Even when answers are lacking, one of the rewards of being an academic economist has been to work on socially important problems, along with talented (and admirable) students and colleagues. Some of my close friends today were former students of mine, and they provide me with continual inspiration in my work and life. The year I turned sixty-four, I celebrated my birthday at my former student Teresa Ghilarducci’s place because I knew her work on pensions is instrumental in making retirement possible. Other former students – Peter Rappoport, who explains the financial sector to me, and Marcia Marley, who organizes projects for the poor and also helps keep the Democrats winning – were there. Another former student, Sandy Jacoby, became my mentor in understanding Eastern philosophy. Melissa Appleyard provides me with renewed energy and feedback on high-tech industries. The list goes on and on, with my gratitude to my students for enriching my life.

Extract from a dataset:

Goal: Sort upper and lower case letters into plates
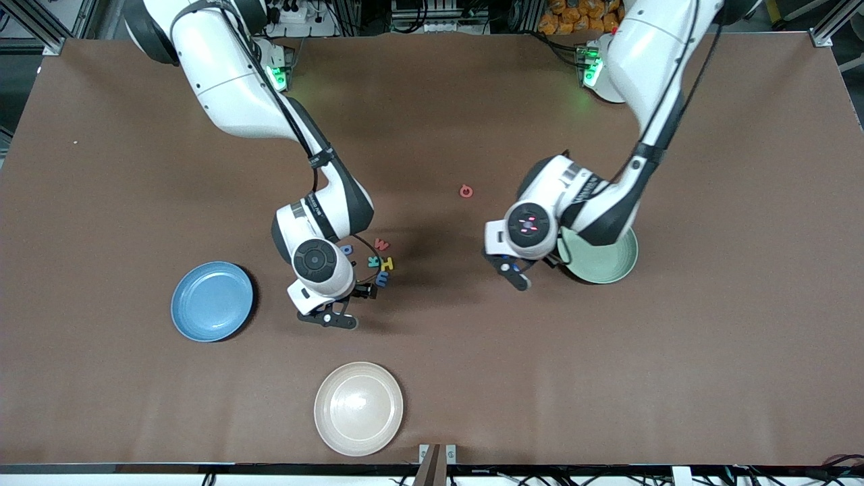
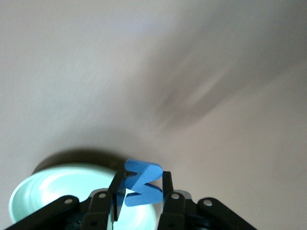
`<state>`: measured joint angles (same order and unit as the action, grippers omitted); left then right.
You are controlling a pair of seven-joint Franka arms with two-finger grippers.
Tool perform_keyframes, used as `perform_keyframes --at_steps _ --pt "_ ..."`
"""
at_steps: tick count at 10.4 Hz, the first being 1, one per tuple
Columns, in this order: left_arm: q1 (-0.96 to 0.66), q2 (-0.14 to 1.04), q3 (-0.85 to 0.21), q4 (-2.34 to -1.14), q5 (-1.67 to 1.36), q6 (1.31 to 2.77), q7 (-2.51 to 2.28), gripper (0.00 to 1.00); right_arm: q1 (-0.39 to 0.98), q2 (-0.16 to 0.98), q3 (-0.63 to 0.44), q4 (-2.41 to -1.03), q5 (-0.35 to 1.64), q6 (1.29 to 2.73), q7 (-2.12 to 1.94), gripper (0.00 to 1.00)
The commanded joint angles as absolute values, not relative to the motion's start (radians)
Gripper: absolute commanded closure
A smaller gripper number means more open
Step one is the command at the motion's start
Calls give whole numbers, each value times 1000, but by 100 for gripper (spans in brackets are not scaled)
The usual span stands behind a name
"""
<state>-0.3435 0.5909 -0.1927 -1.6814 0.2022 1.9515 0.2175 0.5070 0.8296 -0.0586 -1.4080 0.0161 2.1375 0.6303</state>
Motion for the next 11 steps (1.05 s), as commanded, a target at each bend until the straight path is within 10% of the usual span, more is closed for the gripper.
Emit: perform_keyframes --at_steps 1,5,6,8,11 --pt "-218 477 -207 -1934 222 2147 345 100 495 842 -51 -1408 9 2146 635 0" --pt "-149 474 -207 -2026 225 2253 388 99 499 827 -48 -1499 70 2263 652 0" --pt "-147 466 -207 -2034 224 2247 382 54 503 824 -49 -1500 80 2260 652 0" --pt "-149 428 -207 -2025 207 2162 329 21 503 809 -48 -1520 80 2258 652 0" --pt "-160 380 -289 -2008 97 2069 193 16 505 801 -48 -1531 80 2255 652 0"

We all struggle with key issues – how to use economics to help society, how to keep pushing policies even when being ignored, and how to balance work, family, and community. No one has found the golden path, and yet we have found meaningful paths.
Growing up white in the South, I witnessed nice white people who were also innately racist, although they did not think they were racist and would have been insulted if called racist. Similarly, in my early career, I experienced nice male economists who were innately sexist, although they did not think they were sexist and were insulted when called sexist. Social norms are so embedded in daily life that they are hard for people to observe; they are taken for granted as normal, acceptable behavior. Much of my life, both personal and professional, has involved confronting and seeking to change social norms that result in pain for those disadvantaged by them as well as unspoken and erroneous policy prescriptions that stem from them.
(Originally printed in Eminent Economists II – Their Life and Work Philosophies (Cambridge University Press, 2013)).